Le ipotesi più affascinanti e innovative avanzate dall’autore riguardano l’etnogenesi dei Brettii e l’estensione del loro territorio. L’autore ipotizza che la maggior parte di essi discenda dalle popolazioni indigene di tradizione protostorica delle quali abbiamo iscrizioni in alfabeto acheo ed in lingua paleo-italica, che occupavano quasi tutto il territorio dell’attuale Calabria. I Brettii, dunque, non sono schiavi o discendenti dei Lucani che avevano occupato solo la porzione settentrionale della regione, come gli antichisti avevano concordemente ritenuto finora, ma italici che avevano innervato, a partire almeno dal V a.C., il sostrato etnico autoctono degli Enotri. I Brettii avevano rivendicato la loro autonomia, alla metà del IV a.C., occupando tutta la Sila, denominazione che gli antichi estendevano a tutta la complessa articolazione montuosa della Calabria, fino all’Aspromonte. Diodoro Siculo ci dice che i Brettiiproclamano l’autonomia nel 356 a.C. che sembrerebbe, però, solo l’anno più importante e conclusivo di un più che secolare processo. I Brettii formano un insieme del quale non si riesce, ancora, a riconoscere l’istituzione di una vera e propria federazione, anche se ci è tramandata dalle fonti storiografiche. Sulla scorta delle fonti archeologiche Guzzo ipotizza che essi si siano organizzati per “cantoni” indipendenti il cui insediamento è stato favorito dalla complessa e variegata articolazione geomorfologica della Calabria che ha fornito “utili vocazioni o disposizioni o inclinazioni o inviti che dir si voglia” (Gambi 1960) nelle epoche precedenti e successive.

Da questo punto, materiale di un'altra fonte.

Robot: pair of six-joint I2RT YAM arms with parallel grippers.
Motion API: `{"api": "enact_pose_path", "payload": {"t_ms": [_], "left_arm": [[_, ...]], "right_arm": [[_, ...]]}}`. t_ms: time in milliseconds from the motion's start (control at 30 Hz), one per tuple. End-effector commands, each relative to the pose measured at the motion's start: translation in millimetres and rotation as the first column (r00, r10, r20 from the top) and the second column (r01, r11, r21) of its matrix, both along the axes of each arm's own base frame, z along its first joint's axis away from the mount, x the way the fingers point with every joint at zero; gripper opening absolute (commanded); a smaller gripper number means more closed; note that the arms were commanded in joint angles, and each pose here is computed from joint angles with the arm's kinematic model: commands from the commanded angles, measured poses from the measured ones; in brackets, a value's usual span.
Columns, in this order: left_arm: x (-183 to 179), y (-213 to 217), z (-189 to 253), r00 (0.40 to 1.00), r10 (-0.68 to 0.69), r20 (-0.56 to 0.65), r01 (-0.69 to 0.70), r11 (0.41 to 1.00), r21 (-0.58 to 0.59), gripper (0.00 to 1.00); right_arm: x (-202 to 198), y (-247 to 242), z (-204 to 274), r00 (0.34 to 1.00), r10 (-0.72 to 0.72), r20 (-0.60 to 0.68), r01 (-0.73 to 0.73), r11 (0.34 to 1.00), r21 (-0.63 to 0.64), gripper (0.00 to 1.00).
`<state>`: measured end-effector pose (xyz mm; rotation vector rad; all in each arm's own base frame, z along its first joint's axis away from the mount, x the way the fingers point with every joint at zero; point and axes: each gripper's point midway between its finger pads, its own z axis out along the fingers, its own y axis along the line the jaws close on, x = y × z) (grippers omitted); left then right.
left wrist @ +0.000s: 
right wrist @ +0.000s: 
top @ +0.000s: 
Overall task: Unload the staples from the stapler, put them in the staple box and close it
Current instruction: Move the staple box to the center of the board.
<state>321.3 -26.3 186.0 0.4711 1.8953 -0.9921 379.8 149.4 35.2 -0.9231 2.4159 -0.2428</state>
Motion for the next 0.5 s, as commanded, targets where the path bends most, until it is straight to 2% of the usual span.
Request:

  Uno dei motivi che rendono questo libro appassionante è il modo sciolto e felice con il quale l’autore, sulla base dell’accuratissima lettura ed interpretazione delle fonti letterarie, dipana il complicato racconto dei due secoli della traiettoria storica dei Brettii. Ci racconta come i Brettii cerchino, da subito, di allargare il loro territorio attaccando le città di tradizione magnogreca e conquistandone il territorio. Lo fanno, prima, combattendo contro Alessandro il Molosso, poi, alleandosi ad Agatocle e, ancora dopo, combattendo quasi fino alla fine contro Pirro, ma dovendo, infine, cedere ai romani gran parte della Sila. L’autore ci guida, con piglio autorevole ma lieve, attraverso le vicende non sempre chiare che portano iBrettii -dopo la sconfitta di Pirro nel 272 a.C., tornante storico fondamentale per la Magna Grecia- ad allearsi, a volte, con Roma, ma, a volte, con i suoi nemici. Secondo Tito Livio, alla notizia della battaglia di Canne, combattutasi nel 216 a.C., tutti i Brettii, esclusi i petelini ed i cosentini, dall’alleanza forzata con Roma, passarono con Annibale. Le vicende della seconda guerra punica, svoltasi in gran parte nei territori calabresi, sono ingarbugliate perché segnate da frequenti e repentini capovolgimenti delle alleanze, soprattutto da parte dei Brettii. Questo comportamento altalenante è, infatti, uno degli elementi che fanno ipotizzare all’autore che essi non avevano una struttura politica federativa e che, di conseguenza, i rapporti fra romani e Brettii, anzi sarebbe meglio dire singoli cantoni brettii, sono stati differenziati e mutevoli. Con la definitiva sconfitta di Annibale nel 202 a.C., a Naraggara, i Brettii, che erano venuti alla luce della storia con azioni militari, cessano la loro esistenza come popolo proprio con la violenza. I romani, agli inizi del II a.C., deducono, nella regione che Augusto chiamerà Bruttii, quattro colonie, centuriano territori, costruiscono strade, ampliano i porti romanizzando pienamente la regione i cui abitanti di condizione libera, a seguito della lex Iulia de civitate del 90 a.C., diventano tutti cittadini romani.

Una complessa parabola storica consumatasi in pochi secoli, quella dei Brettii, ma che ora, grazie a Piero Guzzo, è stata riportata alla luce, pur conservando angoli problematici, ma, anche, meno adoperabile per inaccettabili rivendicazioni identitarie mitopoietiche o recriminazioni metastoriche antiromane.